• [YOUR TASK]
Print the line containing "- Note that" and all lines after it, unchanged, through the end of the data. Leave the pictures out.

-- Opening Marker --

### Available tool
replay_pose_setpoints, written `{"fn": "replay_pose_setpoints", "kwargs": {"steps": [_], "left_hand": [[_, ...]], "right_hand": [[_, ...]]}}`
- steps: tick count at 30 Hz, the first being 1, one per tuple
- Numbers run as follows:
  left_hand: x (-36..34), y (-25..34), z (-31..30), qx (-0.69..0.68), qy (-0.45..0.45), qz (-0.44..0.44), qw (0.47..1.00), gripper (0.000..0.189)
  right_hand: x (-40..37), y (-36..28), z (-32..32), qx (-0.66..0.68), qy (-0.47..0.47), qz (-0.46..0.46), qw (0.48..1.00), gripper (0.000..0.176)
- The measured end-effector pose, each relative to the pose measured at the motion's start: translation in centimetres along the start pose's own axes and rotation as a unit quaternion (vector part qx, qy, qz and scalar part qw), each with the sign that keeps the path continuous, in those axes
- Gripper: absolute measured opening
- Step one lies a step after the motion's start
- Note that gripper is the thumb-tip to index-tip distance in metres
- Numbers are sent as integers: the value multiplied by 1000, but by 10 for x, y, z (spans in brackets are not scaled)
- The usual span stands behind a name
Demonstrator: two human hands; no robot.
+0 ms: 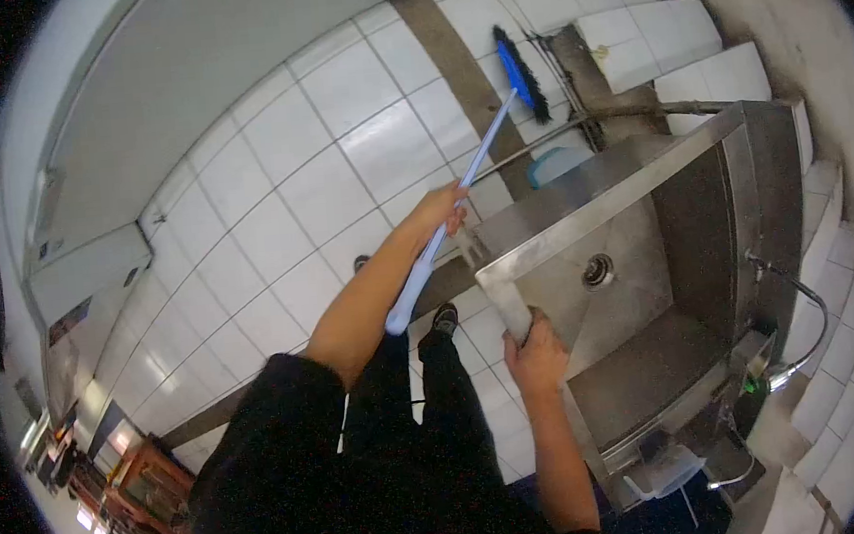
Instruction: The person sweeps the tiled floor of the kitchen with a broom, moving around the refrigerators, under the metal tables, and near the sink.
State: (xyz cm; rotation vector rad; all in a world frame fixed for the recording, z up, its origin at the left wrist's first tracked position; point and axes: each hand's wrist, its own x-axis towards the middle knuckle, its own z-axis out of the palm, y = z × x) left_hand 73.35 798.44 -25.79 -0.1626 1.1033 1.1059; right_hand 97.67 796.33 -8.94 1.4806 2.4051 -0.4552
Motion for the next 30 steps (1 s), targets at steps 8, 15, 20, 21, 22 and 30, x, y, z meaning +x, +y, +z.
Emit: {"fn": "replay_pose_setpoints", "kwargs": {"steps": [8, 15, 20, 21, 22, 30], "left_hand": [[42, -15, -72, 138, -21, -59, 988, 49], [-278, -47, -208, 118, 233, -137, 956, 46], [-415, -140, -275, 13, 365, -180, 913, 30], [-425, -165, -296, 177, 361, -189, 896, 24], [-435, -187, -311, 195, 354, -151, 902, 23], [-440, -44, -174, 178, 384, -108, 900, 51]], "right_hand": [[1, 3, 3, 42, 13, -17, 999, 51], [-2, -1, -1, 38, 21, -28, 999, 52], [-6, -6, -9, 33, 13, -4, 999, 54], [-8, -6, -9, 38, 18, -20, 999, 54], [-8, -7, -10, 44, 25, -33, 998, 55], [0, -4, -16, 67, 5, -27, 997, 53]]}}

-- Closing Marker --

• [RESULT OF THE EXERCISE]
- Note that gripper is the thumb-tip to index-tip distance in metres
- Numbers are sent as integers: the value multiplied by 1000, but by 10 for x, y, z (spans in brackets are not scaled)
- The usual span stands behind a name
Demonstrator: two human hands; no robot.
+0 ms: 
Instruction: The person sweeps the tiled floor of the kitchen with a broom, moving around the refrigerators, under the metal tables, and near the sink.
State: (xyz cm; rotation vector rad; all in a world frame fixed for the recording, z up, its origin at the left wrist's first tracked position; point and axes: each hand's wrist, its own x-axis towards the middle knuckle, its own z-axis out of the palm, y = z × x) left_hand 73.35 798.44 -25.79 -0.1626 1.1033 1.1059; right_hand 97.67 796.33 -8.94 1.4806 2.4051 -0.4552
Motion for the next 30 steps (1 s), targets at steps 8, 15, 20, 21, 22 and 30, x, y, z meaning +x, +y, +z.
Emit: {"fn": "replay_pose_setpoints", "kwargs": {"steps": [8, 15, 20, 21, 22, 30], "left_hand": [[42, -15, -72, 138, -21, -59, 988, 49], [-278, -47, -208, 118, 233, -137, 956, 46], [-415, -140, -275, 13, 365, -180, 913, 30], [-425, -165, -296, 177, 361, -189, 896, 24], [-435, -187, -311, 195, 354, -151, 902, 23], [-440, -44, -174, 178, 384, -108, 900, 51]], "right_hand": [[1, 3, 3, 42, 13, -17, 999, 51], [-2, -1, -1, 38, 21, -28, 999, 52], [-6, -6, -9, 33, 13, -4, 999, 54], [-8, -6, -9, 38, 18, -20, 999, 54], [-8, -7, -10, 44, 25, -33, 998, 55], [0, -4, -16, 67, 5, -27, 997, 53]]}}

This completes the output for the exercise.